## [EXERCISE INSTRUCTIONS]
Each line from the one containing "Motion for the" through the final line of the records is to be repeated exactly, with no additions.

## [Items from a data source]

- - - - - - -

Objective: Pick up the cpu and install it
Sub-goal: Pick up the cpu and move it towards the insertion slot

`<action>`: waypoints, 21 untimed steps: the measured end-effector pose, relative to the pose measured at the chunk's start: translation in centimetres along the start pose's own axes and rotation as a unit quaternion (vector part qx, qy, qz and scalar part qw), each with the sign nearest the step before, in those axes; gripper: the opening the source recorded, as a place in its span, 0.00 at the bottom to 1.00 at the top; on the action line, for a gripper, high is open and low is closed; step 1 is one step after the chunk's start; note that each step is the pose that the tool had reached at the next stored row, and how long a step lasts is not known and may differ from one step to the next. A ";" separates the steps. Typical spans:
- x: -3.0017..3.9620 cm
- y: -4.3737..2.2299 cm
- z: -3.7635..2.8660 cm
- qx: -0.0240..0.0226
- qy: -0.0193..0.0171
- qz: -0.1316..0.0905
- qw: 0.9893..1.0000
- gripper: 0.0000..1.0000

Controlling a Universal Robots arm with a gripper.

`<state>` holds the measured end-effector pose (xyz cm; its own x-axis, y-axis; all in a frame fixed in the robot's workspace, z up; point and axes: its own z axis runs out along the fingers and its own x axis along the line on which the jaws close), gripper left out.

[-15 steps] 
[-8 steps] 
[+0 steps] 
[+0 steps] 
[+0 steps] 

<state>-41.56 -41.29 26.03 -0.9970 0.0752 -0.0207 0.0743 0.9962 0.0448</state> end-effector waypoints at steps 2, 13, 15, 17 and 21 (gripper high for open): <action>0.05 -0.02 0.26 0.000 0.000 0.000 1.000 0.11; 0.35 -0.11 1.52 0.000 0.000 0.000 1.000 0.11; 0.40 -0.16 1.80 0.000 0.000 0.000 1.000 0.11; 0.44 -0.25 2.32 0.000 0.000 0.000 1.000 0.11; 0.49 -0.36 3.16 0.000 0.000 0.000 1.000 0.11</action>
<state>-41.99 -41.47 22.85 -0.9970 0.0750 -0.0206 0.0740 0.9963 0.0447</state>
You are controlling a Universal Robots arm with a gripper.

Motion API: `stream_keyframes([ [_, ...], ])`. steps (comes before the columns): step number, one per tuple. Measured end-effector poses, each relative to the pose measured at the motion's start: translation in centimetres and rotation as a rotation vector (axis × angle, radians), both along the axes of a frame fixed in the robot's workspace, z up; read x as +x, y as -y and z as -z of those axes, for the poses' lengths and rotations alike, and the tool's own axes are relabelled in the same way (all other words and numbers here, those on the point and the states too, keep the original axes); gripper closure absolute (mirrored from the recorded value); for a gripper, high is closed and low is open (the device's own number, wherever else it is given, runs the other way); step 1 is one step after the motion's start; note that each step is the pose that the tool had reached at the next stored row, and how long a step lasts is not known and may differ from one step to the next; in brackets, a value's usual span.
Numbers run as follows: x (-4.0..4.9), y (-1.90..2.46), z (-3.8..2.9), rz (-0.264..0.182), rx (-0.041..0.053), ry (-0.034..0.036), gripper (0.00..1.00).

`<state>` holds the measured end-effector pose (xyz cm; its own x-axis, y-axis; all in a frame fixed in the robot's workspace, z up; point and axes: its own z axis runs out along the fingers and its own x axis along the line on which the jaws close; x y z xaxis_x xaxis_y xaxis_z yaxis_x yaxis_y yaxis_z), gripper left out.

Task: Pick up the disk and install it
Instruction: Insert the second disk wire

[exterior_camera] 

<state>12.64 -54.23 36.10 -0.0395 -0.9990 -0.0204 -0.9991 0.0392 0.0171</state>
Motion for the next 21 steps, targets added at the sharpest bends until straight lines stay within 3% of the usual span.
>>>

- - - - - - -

## [PROBLEM SOLUTION]
Motion for the next 21 steps, targets added at the sharpest bends until straight lines stay within 3% of the usual span.
>>>

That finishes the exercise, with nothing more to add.